The population density of Kansas and Montana is quite low. America is quite
large.

However, Los Angeles and New York, San Francisco, etc are much more densely
populated than Spain.

------
brudgers
In 1869, Oakland and Council Bluffs Iowa were joined with a golden spike,
completing the Pacific Railroad. From Oakland, it runs Sacramento, Truckee,
Reno, Ogden, Cheyenne, Lincoln, and finally Omaha across the Missouri from
Council Bluffs. I80 follows the same route today. Not because of travel demand
between Oakland and Cheyenne, Wyoming (population 60k).

Because of geography.

The article asserts France has about 3000km of high speed rail. That will
connect Oakland and Council Bluffs, with just enough left over to cross the
bay to San Francisco. But not from SF to San Jose.

From Council Bluffs to New York, it's another 2000km. That's all the high
speed rail in Germany plus all the high speed rail in Italy (as asserted in
the article). In European terms, it's like building a high speed rail line
from Paris to Moscow. But if the Urals were in between.

The US doesn't have a national high speed rail _network_ because a _national_
high speed rail network doesn't make sense. Between the Canadian and Mexican
borders, there are three geographically reasonable rail routes to the Pacific.
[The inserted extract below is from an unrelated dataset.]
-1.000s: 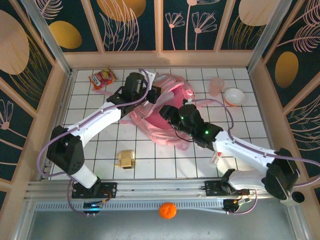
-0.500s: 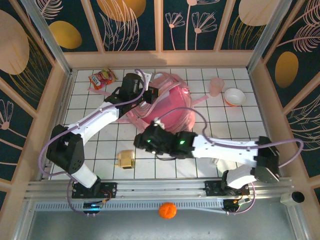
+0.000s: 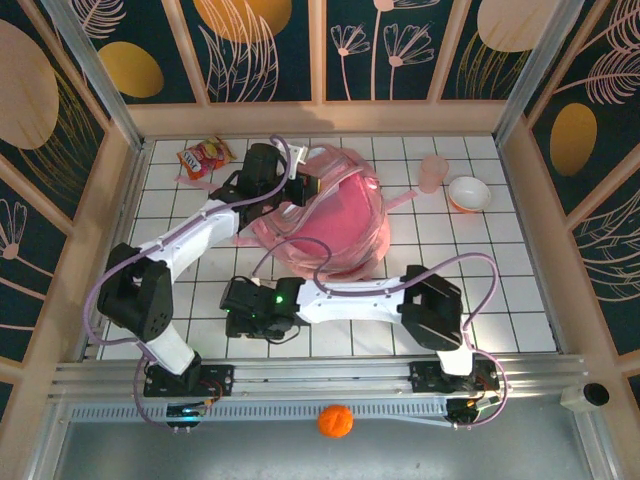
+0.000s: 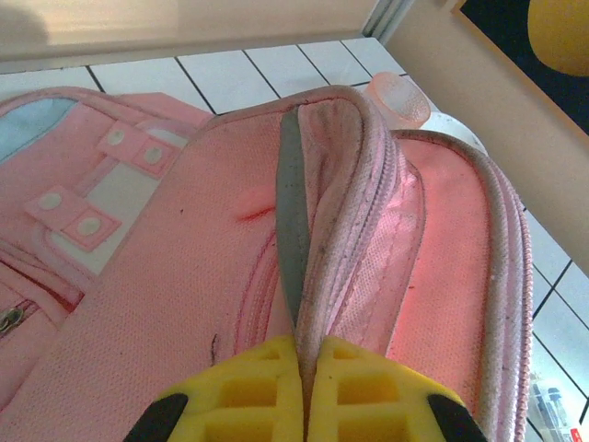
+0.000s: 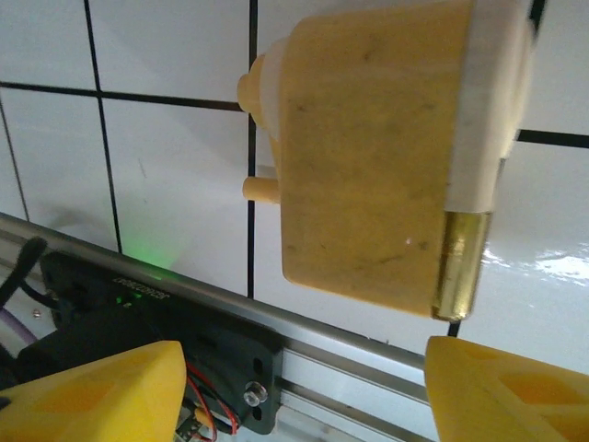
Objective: Pack books, pencil case, and school supplies into a backpack
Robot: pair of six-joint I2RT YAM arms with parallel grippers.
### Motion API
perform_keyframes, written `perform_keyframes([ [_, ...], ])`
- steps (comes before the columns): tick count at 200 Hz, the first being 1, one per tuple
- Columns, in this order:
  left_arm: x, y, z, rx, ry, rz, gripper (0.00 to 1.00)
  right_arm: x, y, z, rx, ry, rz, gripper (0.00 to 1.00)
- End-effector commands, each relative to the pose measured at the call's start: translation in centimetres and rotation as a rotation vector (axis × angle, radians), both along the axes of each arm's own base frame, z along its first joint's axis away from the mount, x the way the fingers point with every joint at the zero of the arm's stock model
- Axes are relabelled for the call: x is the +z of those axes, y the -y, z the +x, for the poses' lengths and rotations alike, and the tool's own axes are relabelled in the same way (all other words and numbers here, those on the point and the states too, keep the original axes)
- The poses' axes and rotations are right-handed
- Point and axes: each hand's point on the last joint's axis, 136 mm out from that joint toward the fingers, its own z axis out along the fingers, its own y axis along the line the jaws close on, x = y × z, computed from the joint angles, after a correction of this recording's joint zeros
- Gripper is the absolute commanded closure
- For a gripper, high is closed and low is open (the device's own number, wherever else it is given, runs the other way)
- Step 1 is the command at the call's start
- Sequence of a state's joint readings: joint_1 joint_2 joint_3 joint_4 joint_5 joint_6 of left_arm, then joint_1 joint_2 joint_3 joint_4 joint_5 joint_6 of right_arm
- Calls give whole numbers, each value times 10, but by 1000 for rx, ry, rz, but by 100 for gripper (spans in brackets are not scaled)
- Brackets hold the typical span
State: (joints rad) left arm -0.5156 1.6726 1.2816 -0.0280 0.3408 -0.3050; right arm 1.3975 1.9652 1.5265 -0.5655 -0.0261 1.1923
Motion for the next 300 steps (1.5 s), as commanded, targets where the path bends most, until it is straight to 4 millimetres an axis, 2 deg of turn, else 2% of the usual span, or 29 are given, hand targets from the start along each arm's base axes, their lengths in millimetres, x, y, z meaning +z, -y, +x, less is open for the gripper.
perform_keyframes([
  [1,16,-1,20,20,46,-22,100,-11,12,0,23,-31,-84,28],
  [17,24,1,21,10,60,-30,100,-20,15,2,11,-47,-122,27],
  [19,15,3,23,10,44,-21,100,-20,16,3,7,-48,-128,27],
  [22,14,3,24,11,43,-18,100,-21,17,4,3,-50,-139,27],
  [55,18,4,28,9,60,-16,100,-19,21,9,-12,-16,-188,22],
  [105,15,5,29,10,59,-16,100,-32,19,22,59,34,-297,20],
  [128,15,4,29,14,59,-17,100,-37,12,30,75,41,-282,20],
  [181,14,2,26,18,58,-18,100,-42,35,47,9,41,-305,21],
  [202,14,2,26,23,56,-33,100,-45,31,48,23,39,-261,21],
  [218,12,4,27,19,50,-40,100,-52,24,42,63,-13,-228,22],
  [241,13,4,27,18,53,-42,100,-55,18,41,104,2,-228,24],
  [300,14,4,24,10,46,-45,100,-60,22,44,158,54,-250,38],
])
To the north of the I80 route, there's the I90/Great Northern route through
North Dakota, Montana, and Idaho. South of I80 is the I10/ATSF route across
West Texas, New Mexico, and Arizona. It is the only all-weather route to the
Pacific in the US. The US obtained it via the Gadsden Purchase in 1853. The
three routes alone would require the US to build the second largest high speed
rail network.

Using the US Interstate system as a first approximation, a US network would
have about 77,000 km of high speed rail line. 77 Germanies or 26 Frances or 3
Europes. On completion, it would be larger than all currently existing and
planned high speed rail.[1]

There are places in the US where high speed rail makes some sense. Again, it's
about geography. Maybe the article's DC to Charlotte is one of them...Dallas
to San Marcos (population 44,000) probably not.

The US is vast. Even at 3x the speed of high speed rail in optimum conditions,
most of it is experienced as fly-over states.

[1]: [https://en.wikipedia.org/wiki/List_of_high-
speed_railway_lin...](https://en.wikipedia.org/wiki/List_of_high-
speed_railway_lines)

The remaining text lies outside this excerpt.